Hij smeekt tot Hem, die gezegd heeft: „Roep Mij aan in den dag der benauwdheid en Ik zal er u uithelpeu". Hij, die alle dingen bestuurt, laat toe, dat zij in zulke diepten komen. In dien weg zal juist Zijn groote Naam aan hen worden verheerlijkt. In geen zóó vreeselijken kuil was ooit een geloovige verzonken, of de Heere was hem nabij met Zijn genadige vertroosting, met Zijn getrouwe hulp. Neen, Hij laat hen niet vruchteloos roepen. Hij hoort het geroep der ellendigen en verlost ze. In die diepten ligt voor hen de hoogeschool van het ernstig bidden, pleiten, worstelen. Diepe wegen brengen door 's Heeren - Geest vaak diepe godsvrucht te weeg. De parelen liggen in de diepte. Ook de parelen in het geestelijke leven worden meest in een weg van nood en verootmoediging verkregen.
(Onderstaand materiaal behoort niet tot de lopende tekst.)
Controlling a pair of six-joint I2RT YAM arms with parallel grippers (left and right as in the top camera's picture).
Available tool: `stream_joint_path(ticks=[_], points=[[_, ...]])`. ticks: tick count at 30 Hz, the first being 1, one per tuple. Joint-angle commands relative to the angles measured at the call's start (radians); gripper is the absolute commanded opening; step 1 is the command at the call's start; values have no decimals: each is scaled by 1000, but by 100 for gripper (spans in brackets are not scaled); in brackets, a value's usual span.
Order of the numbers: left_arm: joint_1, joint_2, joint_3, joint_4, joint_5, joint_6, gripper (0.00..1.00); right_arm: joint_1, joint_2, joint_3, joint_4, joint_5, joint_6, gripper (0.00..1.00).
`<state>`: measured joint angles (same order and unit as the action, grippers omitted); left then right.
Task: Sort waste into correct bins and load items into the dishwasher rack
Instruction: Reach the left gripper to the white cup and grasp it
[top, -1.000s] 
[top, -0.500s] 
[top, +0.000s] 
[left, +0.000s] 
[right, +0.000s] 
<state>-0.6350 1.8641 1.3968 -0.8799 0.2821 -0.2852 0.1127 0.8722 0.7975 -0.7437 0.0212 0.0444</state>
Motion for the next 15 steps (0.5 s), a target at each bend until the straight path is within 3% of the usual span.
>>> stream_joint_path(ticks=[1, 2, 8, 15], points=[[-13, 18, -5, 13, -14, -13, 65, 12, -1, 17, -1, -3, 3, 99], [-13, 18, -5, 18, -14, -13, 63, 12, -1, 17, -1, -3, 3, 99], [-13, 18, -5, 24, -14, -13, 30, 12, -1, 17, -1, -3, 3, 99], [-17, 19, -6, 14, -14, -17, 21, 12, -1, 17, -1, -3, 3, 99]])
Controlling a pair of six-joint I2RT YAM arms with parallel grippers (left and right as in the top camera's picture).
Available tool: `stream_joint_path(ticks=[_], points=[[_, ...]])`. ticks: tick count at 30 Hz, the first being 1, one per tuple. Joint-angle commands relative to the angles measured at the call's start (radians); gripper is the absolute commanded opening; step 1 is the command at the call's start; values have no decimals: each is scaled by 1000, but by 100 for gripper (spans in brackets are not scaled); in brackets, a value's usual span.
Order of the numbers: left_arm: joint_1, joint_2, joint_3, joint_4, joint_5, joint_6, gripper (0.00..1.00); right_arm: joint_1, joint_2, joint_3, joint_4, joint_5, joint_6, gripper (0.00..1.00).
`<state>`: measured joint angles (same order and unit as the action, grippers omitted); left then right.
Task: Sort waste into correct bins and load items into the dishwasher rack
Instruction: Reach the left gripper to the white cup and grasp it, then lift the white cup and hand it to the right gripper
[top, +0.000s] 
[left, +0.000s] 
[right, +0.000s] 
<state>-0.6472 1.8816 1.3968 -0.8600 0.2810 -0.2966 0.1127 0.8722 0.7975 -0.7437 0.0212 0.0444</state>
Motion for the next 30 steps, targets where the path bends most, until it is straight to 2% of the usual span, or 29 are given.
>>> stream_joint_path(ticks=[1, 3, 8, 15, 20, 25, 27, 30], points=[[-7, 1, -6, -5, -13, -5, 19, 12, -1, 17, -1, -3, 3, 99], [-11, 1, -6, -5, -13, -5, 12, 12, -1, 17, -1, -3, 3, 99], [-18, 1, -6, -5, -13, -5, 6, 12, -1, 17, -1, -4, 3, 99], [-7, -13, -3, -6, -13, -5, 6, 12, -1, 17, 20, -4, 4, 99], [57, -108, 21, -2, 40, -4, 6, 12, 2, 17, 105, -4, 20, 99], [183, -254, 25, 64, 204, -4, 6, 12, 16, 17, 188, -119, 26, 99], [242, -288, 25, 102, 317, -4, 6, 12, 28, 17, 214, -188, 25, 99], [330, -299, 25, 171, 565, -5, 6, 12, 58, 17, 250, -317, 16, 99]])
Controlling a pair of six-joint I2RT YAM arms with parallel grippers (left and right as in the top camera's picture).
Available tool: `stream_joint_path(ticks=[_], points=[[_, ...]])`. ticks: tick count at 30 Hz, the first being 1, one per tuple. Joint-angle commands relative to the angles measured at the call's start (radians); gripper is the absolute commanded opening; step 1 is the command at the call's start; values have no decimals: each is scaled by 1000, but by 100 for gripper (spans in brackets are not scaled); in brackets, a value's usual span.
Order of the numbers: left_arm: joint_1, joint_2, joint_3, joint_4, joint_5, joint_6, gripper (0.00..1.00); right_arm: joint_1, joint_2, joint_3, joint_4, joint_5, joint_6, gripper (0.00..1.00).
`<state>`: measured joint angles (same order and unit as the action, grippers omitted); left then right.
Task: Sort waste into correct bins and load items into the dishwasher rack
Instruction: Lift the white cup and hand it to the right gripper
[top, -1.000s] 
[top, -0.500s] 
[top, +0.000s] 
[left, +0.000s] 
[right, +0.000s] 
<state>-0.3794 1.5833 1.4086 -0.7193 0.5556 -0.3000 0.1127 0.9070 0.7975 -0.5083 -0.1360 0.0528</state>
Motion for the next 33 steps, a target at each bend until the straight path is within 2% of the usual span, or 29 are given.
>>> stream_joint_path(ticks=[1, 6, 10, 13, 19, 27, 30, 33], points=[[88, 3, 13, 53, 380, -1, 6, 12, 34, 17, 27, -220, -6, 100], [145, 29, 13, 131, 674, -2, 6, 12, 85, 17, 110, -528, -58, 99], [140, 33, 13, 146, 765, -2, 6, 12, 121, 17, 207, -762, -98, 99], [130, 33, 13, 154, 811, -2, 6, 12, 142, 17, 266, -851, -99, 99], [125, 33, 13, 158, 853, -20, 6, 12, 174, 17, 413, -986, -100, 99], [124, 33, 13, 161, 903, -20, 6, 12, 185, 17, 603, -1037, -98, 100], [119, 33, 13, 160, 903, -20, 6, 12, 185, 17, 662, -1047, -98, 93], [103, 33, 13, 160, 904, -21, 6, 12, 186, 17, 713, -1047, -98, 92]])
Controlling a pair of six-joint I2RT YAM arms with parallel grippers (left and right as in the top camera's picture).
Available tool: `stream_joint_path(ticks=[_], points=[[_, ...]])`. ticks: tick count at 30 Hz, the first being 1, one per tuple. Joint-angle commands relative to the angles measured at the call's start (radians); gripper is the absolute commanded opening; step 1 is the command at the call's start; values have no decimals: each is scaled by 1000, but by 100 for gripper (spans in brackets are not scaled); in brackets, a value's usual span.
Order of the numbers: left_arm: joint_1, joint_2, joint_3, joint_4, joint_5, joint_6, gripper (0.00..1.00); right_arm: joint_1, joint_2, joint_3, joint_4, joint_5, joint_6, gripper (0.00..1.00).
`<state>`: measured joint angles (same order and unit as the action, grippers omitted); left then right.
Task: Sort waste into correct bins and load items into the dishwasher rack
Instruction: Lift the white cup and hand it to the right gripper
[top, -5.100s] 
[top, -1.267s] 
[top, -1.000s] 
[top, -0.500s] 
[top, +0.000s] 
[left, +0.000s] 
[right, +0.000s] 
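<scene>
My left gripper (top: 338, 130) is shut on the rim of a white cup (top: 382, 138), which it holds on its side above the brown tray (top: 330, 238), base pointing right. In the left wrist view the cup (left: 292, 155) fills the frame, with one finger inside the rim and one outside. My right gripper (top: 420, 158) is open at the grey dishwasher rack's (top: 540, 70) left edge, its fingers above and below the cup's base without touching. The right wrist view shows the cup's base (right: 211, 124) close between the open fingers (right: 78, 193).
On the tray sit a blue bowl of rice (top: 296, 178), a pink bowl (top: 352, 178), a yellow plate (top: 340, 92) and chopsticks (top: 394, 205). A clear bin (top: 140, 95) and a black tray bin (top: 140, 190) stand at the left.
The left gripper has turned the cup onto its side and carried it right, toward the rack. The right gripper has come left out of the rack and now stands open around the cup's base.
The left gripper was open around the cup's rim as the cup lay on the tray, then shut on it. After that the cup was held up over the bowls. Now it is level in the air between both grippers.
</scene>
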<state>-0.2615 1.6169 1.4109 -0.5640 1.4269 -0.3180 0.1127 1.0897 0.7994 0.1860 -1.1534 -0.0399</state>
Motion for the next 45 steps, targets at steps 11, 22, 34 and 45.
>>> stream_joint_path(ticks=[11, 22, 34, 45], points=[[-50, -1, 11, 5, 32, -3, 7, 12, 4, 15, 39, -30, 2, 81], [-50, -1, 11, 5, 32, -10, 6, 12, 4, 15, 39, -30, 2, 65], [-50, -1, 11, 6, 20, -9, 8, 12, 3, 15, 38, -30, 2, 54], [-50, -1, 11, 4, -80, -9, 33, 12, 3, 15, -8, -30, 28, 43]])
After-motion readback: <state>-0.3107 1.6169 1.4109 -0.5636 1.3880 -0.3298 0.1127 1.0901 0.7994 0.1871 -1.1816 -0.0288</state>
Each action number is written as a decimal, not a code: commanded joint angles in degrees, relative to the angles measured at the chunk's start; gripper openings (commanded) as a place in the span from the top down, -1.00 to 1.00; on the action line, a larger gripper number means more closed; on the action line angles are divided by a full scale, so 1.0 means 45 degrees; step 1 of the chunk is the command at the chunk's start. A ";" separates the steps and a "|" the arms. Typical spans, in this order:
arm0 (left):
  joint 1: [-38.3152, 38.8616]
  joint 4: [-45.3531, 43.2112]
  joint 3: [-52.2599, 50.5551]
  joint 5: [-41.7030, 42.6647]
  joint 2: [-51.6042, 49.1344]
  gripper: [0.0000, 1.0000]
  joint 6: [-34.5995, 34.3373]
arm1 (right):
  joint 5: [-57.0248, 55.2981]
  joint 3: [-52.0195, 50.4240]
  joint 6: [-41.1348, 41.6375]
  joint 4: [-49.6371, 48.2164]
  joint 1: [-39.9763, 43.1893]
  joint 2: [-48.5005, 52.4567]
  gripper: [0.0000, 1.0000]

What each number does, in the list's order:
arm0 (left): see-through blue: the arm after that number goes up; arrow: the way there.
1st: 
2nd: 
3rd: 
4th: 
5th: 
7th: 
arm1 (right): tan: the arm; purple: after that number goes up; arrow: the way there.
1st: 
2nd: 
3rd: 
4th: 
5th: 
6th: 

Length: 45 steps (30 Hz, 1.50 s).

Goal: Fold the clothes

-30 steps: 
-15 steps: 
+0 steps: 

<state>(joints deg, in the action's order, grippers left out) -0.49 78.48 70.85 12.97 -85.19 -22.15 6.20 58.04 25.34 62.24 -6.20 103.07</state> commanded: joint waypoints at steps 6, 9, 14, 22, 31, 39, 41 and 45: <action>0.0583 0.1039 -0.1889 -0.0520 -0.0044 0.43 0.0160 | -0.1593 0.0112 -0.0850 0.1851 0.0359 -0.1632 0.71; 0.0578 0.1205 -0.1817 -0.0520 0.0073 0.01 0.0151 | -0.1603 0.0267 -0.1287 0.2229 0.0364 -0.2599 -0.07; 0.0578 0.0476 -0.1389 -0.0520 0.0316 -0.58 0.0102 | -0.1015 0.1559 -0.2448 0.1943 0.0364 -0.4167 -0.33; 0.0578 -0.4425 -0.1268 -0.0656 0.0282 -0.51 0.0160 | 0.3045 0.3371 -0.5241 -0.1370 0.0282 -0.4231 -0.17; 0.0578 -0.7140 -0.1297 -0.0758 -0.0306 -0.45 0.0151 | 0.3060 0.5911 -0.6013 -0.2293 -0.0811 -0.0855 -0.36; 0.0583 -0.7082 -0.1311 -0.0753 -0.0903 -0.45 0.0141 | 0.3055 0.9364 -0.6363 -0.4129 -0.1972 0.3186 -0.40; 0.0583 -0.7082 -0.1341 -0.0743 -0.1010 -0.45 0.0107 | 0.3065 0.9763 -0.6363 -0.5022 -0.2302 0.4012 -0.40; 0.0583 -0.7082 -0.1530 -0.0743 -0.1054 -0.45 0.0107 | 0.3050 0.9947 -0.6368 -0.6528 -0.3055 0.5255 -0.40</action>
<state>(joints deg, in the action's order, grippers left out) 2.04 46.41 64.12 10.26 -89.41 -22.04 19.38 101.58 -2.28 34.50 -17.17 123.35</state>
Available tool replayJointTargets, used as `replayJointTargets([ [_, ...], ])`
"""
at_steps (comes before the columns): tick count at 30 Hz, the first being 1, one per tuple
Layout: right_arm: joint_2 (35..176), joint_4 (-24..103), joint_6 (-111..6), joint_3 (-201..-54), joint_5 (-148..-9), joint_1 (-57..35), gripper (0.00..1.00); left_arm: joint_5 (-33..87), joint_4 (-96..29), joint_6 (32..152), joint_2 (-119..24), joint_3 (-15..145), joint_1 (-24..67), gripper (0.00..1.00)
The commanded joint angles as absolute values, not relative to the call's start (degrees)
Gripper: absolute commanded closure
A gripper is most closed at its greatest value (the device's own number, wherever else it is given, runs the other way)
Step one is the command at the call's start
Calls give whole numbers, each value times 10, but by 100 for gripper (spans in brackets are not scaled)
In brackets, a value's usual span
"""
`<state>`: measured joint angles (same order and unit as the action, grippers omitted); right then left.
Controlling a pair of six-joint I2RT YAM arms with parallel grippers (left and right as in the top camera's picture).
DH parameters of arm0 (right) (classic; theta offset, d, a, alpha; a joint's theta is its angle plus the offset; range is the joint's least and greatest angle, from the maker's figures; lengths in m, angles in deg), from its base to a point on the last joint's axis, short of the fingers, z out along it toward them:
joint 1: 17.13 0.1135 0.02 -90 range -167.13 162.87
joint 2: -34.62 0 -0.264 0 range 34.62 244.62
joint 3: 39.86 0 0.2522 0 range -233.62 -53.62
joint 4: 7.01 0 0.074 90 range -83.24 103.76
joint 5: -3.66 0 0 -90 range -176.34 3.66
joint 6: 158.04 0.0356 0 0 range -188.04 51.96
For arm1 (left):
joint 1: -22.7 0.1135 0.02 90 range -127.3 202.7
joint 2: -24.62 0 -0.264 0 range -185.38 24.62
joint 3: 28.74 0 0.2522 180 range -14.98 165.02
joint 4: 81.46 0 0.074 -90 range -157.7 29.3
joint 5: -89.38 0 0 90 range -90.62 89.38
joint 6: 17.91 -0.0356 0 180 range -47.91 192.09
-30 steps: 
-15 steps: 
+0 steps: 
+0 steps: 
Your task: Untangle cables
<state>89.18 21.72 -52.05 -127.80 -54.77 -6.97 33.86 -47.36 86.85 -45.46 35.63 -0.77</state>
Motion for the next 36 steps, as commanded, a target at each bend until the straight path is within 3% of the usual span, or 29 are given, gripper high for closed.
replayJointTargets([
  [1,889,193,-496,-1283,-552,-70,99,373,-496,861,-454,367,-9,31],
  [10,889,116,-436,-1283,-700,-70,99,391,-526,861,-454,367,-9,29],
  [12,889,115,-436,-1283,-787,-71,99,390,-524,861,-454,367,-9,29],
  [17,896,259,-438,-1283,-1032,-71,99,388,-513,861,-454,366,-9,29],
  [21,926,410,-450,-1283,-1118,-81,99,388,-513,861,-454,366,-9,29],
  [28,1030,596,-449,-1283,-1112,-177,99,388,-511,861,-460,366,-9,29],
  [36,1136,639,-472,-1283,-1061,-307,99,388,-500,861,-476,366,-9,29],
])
De geloovige heeft menigmaal in den nacht der beproeving sterren van beloften en vertroosting zien flonkeren, die hij in den middagglans van welvaart en voorspoed niet aanschouwde.

Dagen van nood en ellende verrijken en verdiepen door de werking des Geestes het gemoedsleven van 's Heeren volk. Geheiligde beproevingen zijn geestelijke bevorderingen.

Door Gods genade en trouw wordt alzoo de bange klacht, in de diepte geslaakt, verwisseld met een lied der hope en des vertrouwens: „Ik verwacht den Heere, mijn ziel verwacht en ik hoop op Zijn Woord".

In die diepten betoont de Heere zich aan Zijn volk een God van rijke vertroosting en machtige bevrijding. De bange klacht verandert in een halleluja aan Hem, die in Christus voor al Zijn volk een God van onuitsprekelijke genade en van volkomen verlossing is. Zoo wordt bij Gods kind juist in de diepten het „Eere zij God in de hoogste hemelen" in de ziel geboren.

Deze tekst is geautomatiseerd gemaakt en kan nog fouten bevatten. Digibron werkt voortdurend aan correctie. Klik voor het origineel door naar de pdf. Voor opmerkingen, vragen, informatie: contact.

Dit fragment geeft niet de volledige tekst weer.